In [1]:
%matplotlib inline
import pandas as pd
import numpy as np
import nivapy3 as nivapy
import seaborn as sn
import matplotlib as mpl
import matplotlib.pyplot as plt
import warnings
from datetime import datetime

# warnings.filterwarnings("ignore")
plt.style.use("ggplot")

In [2]:
# Connect to NIVABASE
eng = nivapy.da.connect()

Username:  ···
Password:  ········


Connection successful.


# ICPW Thematic Report 2020 - Nitrogen (Part 5: Update catchment properties)

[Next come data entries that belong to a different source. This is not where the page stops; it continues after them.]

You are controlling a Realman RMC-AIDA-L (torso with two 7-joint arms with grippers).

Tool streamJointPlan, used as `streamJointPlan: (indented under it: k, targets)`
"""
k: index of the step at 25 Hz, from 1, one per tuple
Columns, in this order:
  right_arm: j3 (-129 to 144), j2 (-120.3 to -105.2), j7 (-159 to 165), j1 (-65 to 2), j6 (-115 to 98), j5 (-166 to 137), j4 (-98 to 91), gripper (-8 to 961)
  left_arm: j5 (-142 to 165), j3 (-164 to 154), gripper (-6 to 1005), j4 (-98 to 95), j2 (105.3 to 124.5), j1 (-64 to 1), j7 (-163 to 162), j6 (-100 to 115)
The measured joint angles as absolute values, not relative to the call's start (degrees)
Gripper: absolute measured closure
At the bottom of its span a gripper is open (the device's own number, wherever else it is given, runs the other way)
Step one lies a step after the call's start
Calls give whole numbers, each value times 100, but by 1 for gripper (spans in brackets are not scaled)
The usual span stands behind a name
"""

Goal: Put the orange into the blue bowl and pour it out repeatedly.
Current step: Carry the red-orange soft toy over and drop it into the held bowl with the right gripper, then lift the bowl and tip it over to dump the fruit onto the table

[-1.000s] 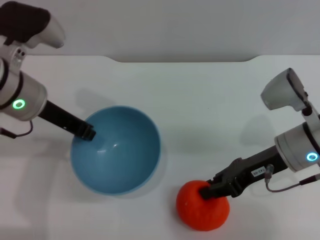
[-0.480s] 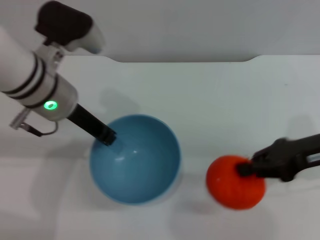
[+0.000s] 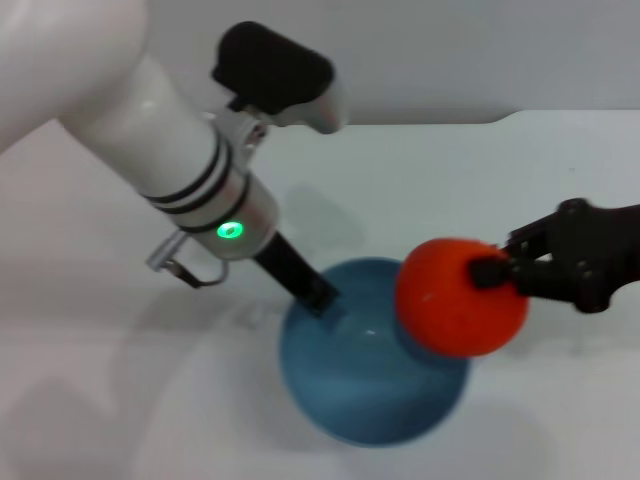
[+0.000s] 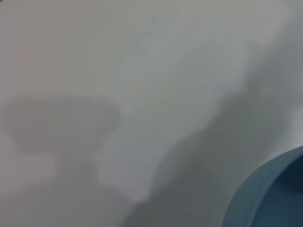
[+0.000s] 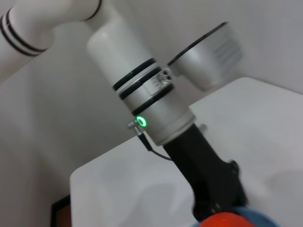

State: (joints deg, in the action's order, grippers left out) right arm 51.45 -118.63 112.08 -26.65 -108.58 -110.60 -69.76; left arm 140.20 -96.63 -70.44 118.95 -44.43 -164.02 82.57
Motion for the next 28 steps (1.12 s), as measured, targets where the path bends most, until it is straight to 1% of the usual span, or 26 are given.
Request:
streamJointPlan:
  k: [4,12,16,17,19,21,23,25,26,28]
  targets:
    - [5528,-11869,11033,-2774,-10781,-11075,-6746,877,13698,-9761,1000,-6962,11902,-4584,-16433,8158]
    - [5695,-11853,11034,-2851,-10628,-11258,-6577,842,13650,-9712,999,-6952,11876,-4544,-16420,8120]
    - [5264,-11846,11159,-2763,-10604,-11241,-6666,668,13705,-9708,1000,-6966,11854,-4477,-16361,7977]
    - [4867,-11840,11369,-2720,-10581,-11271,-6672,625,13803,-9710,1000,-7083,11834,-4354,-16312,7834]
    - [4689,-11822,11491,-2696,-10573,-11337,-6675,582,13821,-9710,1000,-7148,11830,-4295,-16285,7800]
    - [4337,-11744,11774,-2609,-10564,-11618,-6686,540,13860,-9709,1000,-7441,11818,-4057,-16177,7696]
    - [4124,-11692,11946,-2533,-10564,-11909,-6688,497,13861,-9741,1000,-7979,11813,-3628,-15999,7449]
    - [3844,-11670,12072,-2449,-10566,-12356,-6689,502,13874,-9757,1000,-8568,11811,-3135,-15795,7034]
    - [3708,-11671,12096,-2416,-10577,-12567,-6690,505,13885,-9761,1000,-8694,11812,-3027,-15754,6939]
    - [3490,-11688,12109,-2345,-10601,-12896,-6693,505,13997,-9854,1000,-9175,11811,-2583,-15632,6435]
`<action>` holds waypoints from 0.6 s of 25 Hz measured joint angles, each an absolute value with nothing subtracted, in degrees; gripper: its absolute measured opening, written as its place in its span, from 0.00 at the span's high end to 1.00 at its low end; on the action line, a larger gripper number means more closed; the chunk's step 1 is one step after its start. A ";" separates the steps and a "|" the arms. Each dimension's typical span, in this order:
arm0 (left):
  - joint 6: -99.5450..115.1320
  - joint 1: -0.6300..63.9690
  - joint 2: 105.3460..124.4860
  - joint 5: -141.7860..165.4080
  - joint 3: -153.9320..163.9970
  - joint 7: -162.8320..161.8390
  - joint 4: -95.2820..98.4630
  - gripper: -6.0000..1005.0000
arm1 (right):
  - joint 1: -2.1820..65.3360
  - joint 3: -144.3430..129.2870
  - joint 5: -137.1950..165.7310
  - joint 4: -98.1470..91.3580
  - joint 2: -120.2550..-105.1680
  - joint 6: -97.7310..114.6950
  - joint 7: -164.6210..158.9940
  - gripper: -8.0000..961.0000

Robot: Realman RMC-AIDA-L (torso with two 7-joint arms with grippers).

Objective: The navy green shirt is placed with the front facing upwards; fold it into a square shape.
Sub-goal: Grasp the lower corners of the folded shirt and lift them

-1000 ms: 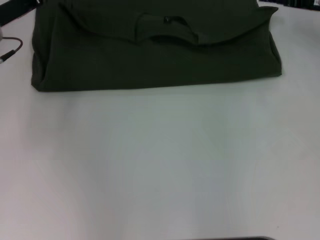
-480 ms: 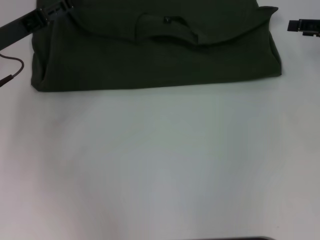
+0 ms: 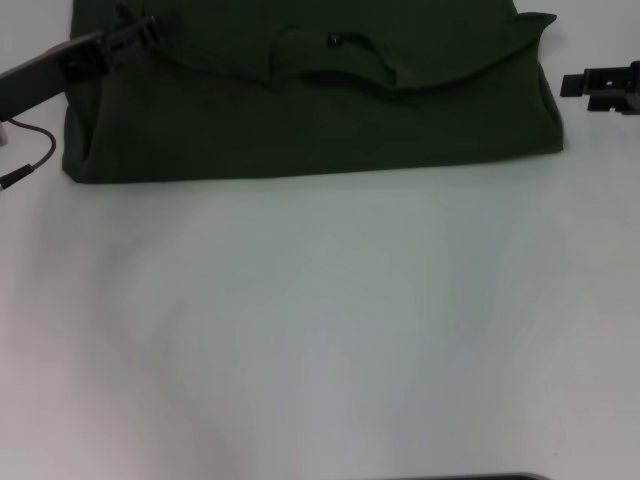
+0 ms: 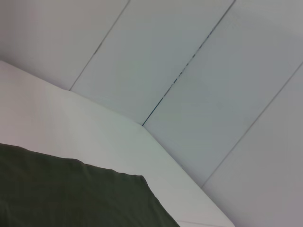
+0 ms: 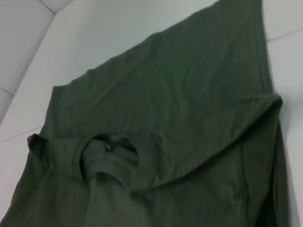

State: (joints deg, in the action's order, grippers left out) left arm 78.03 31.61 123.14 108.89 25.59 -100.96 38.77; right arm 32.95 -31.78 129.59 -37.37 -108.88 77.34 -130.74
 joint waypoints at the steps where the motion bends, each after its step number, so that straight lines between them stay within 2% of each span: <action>1: 78.04 31.60 123.16 108.89 25.70 -100.70 38.68 0.14 | 33.07 -31.89 129.65 -36.59 -108.98 76.89 -130.77 0.28; 8: 77.60 31.57 123.23 108.90 27.16 -99.71 38.80 0.14 | 34.19 -33.23 130.13 -33.87 -110.29 71.54 -130.73 0.29; 15: 77.49 31.67 123.22 108.90 27.18 -99.67 38.86 0.14 | 35.41 -34.19 130.17 -31.45 -110.62 67.93 -130.81 0.28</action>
State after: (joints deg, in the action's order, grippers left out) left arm 77.49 31.67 123.22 108.90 27.18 -99.67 38.86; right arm 35.41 -34.19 130.17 -31.45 -110.62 67.93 -130.81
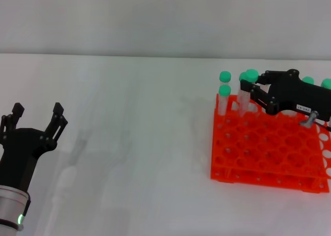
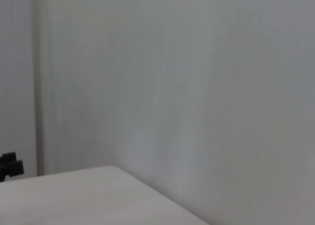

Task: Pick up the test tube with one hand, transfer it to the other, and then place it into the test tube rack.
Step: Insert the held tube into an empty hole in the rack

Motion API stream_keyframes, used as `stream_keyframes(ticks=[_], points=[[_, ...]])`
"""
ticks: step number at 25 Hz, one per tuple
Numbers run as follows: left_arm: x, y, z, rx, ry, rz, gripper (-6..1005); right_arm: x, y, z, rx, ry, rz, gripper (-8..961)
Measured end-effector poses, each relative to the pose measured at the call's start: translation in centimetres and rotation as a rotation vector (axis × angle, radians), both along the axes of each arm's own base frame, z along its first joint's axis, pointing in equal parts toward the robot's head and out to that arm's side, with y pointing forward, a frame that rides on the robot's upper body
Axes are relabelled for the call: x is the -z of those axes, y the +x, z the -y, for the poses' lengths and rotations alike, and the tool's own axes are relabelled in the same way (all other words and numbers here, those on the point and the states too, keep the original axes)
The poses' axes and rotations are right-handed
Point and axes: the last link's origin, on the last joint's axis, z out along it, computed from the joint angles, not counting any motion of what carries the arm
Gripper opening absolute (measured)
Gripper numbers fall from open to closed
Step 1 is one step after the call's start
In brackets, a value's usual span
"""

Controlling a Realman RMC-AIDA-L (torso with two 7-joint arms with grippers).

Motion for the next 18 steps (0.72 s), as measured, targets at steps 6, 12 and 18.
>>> stream_keyframes(ticks=[6, 12, 18], points=[[0.0, 0.1, 0.0, 0.002, 0.001, 0.004, 895, 0.5, 0.2, -0.2, 0.023, -0.003, 0.013, 300], [0.1, 0.3, -0.2, 0.009, -0.001, 0.004, 895, 1.3, 0.4, -0.7, 0.059, -0.004, 0.043, 309], [0.1, 0.4, -0.3, 0.013, -0.001, 0.004, 895, 2.0, 0.5, -0.5, 0.045, -0.013, 0.081, 318]])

During 2020, Focal Centres were asked to supply up-to-date land cover information for their ICPW stations. The request was co-ordinated by Ingvild and responses are collated here:

    K:\Prosjekter\langtransporterte forurensninger\O-23300 - ICP-WATERS - HWI\Faglige rapporter\2020 report\Land cover
    
(See also the e-mail from Invild received 15.04.2020 at 09.25 for more details). I've compiled the responses into a single Excel file here:

    ./land_cover/replies_combined_23-04-2020.xlsx
    
and also upadted the land cover classes in `RESA.STATION_PARAMETER_DEFINITIONS` to match the categories in the recent land cover request.
    
This notebook first clean & removes any existing ICPW land cover data from the database and then adds the new data.

## 1. Get stations

In [3]:
# Read stations
stn_path = r"../data/all_icpw_sites_may_2019.xlsx"
stn_df = pd.read_excel(stn_path, sheet_name="all_icpw_stns")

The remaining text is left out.